### EXERCISE GOAL
In the records below, the relevant part opens with the line containing "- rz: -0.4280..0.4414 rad" and closes with the line containing "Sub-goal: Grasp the"; print that part exactly and only, without its pictures.

### Records from a collection
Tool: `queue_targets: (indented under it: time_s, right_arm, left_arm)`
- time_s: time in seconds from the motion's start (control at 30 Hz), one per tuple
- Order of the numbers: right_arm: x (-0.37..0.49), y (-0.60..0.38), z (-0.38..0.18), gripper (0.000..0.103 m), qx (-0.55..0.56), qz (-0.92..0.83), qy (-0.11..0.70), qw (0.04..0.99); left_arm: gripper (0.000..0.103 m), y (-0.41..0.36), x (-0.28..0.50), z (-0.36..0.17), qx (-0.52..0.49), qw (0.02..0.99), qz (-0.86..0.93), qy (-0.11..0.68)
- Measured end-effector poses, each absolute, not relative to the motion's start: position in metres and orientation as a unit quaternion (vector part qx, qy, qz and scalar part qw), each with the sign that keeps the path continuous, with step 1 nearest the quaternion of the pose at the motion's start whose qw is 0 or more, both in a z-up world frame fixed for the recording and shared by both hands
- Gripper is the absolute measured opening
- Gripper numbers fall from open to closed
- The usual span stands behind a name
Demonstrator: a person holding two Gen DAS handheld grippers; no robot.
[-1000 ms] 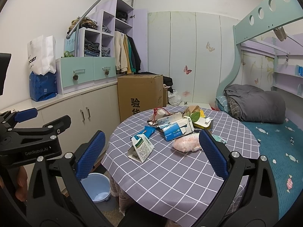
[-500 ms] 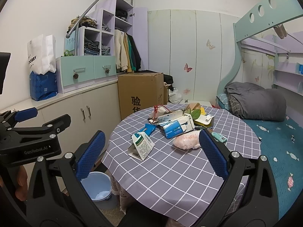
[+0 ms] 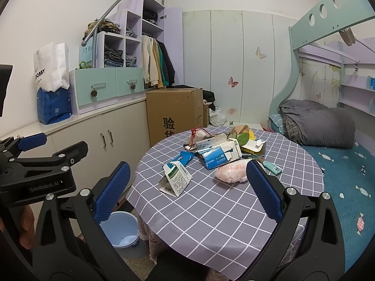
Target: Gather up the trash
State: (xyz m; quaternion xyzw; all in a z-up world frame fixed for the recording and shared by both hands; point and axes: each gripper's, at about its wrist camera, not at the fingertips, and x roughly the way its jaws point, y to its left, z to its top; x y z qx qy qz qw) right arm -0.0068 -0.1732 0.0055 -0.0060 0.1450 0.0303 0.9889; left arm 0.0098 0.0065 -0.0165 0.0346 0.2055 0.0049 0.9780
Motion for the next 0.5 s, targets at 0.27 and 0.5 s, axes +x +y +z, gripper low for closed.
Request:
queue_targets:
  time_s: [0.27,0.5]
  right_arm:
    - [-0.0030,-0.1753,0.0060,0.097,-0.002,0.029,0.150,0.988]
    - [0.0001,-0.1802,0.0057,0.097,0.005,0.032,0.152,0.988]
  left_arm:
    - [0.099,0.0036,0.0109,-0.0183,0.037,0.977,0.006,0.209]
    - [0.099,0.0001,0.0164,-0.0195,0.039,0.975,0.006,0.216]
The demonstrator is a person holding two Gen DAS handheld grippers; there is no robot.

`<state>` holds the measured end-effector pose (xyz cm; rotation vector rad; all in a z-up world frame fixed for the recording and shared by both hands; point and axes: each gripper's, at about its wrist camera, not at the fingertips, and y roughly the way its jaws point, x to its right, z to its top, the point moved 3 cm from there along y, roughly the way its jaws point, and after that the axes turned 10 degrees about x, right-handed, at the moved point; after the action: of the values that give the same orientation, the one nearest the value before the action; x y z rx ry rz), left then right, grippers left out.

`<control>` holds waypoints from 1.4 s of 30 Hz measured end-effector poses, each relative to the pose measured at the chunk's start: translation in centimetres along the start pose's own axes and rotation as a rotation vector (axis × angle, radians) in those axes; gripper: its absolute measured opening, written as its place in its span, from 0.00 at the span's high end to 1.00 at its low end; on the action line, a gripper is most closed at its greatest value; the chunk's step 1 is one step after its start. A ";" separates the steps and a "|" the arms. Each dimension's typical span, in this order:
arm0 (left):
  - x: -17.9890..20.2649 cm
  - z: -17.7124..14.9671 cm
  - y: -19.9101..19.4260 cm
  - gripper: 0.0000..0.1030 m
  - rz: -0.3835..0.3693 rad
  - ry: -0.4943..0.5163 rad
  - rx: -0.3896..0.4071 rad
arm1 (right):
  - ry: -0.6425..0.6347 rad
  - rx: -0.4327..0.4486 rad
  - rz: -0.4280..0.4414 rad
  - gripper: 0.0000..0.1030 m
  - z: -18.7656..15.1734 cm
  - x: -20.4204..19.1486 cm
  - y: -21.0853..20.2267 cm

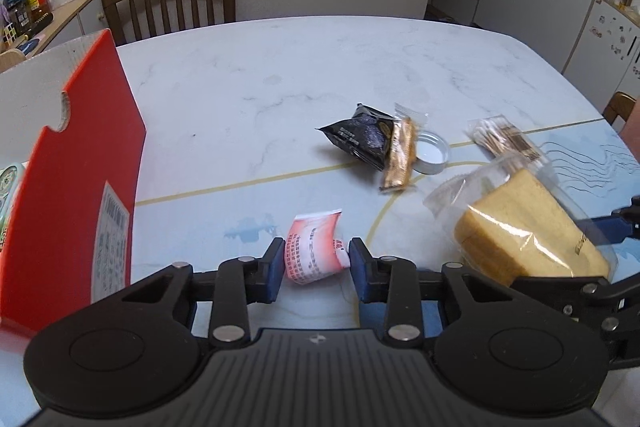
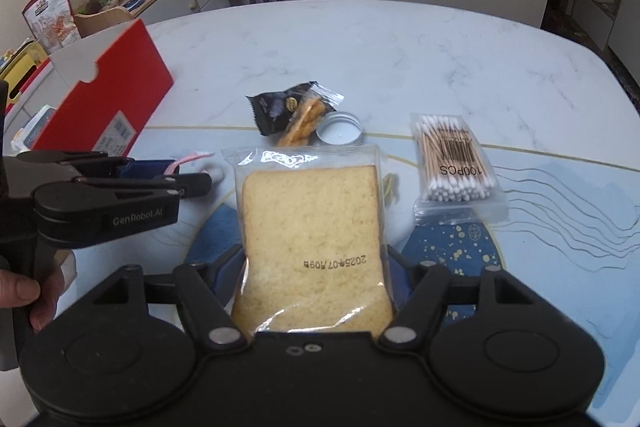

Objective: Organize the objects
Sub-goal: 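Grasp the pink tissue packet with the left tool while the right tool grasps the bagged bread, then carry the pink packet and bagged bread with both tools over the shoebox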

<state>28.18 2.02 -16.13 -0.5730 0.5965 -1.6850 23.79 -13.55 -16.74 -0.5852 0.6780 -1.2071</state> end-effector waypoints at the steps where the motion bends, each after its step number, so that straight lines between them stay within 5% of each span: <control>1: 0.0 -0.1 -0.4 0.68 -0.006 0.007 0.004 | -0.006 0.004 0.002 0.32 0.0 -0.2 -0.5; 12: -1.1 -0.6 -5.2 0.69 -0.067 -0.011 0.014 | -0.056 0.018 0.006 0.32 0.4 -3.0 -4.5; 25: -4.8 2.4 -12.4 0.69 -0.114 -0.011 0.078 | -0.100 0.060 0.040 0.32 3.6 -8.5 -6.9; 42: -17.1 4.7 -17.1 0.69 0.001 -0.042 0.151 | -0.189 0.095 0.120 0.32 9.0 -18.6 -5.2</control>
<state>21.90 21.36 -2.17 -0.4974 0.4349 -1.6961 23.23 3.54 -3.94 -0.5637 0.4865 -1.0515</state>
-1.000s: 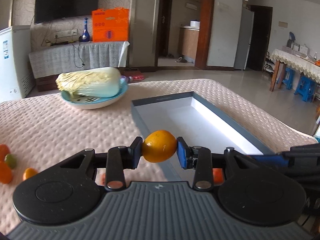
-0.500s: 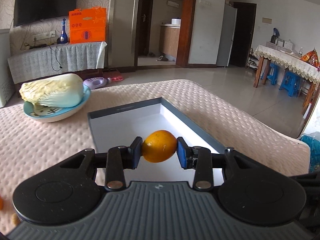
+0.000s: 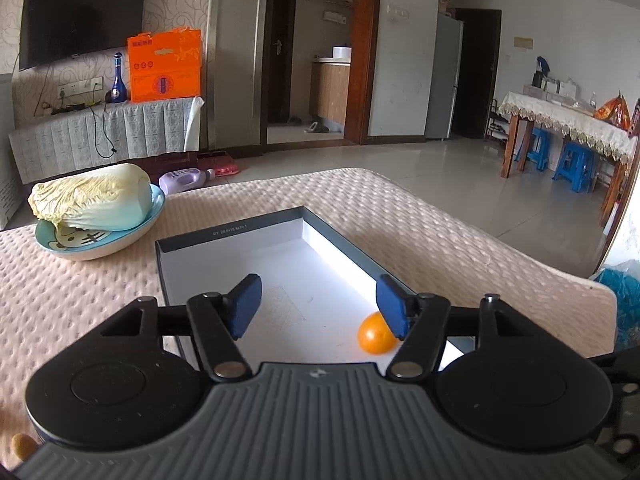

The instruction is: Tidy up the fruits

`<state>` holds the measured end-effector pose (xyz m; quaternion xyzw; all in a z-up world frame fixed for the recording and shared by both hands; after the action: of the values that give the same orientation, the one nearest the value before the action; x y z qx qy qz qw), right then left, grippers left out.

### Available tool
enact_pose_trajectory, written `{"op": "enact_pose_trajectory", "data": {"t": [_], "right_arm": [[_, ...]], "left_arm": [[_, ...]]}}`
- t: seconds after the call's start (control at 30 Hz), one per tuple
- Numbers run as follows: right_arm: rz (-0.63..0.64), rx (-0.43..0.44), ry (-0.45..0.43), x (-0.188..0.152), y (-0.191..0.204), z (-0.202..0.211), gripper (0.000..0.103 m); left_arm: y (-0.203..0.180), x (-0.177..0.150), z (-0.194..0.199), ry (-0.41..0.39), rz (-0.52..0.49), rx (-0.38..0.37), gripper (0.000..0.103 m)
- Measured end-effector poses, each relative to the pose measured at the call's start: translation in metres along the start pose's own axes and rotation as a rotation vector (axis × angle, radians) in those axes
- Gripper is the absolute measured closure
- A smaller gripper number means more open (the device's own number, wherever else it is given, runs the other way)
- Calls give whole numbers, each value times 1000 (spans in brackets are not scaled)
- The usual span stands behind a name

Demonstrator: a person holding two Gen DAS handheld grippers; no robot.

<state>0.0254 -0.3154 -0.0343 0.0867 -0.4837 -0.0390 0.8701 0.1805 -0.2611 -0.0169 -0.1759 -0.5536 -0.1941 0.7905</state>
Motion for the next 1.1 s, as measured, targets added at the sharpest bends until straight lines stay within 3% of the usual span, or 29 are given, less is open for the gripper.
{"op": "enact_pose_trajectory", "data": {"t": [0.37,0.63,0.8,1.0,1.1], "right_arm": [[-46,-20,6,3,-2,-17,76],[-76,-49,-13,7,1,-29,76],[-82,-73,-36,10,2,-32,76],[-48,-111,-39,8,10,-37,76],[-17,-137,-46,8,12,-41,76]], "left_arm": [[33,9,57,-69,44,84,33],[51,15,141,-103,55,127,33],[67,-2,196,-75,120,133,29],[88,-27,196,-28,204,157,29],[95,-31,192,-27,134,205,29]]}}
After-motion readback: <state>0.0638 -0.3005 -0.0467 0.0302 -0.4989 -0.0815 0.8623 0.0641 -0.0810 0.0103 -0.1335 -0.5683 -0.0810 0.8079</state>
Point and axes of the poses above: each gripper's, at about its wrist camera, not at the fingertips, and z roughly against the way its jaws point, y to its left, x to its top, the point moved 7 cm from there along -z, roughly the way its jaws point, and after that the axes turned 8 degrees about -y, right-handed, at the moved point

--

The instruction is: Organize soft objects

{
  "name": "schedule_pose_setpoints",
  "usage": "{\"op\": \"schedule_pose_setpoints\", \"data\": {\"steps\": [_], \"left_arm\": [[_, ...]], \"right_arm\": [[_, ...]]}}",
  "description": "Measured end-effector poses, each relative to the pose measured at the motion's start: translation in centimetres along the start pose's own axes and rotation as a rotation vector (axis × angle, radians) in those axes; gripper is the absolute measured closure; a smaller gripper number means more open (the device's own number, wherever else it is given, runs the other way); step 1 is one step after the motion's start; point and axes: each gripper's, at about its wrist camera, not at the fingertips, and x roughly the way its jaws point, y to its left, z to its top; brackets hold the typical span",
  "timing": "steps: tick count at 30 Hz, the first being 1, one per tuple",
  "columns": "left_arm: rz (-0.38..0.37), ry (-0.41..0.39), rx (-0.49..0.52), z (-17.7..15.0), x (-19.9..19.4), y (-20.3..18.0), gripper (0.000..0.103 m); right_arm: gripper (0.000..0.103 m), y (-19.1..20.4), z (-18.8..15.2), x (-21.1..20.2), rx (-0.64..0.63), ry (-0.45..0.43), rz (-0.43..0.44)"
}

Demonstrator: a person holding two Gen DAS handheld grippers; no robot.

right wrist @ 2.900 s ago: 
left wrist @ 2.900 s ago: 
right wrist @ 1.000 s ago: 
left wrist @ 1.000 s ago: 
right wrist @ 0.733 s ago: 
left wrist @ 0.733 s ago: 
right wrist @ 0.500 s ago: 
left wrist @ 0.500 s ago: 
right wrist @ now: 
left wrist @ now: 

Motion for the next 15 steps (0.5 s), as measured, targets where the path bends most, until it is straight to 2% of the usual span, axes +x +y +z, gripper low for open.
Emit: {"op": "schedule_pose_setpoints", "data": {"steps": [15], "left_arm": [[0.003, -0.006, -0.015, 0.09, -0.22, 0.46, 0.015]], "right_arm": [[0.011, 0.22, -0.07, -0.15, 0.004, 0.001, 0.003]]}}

### WRITTEN REPLY
  - rz: -0.4280..0.4414 rad
  - gripper: 0.0000..0.1030 m
  - z: -18.7656..15.1734 cm
  - x: -20.4204..19.1486 cm
  - y: -21.0853..20.2267 cm


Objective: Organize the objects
Sub-goal: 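Grasp the pink tissue packet with the left tool while the right tool grasps the bagged bread, then carry the pink packet and bagged bread with both tools over the shoebox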

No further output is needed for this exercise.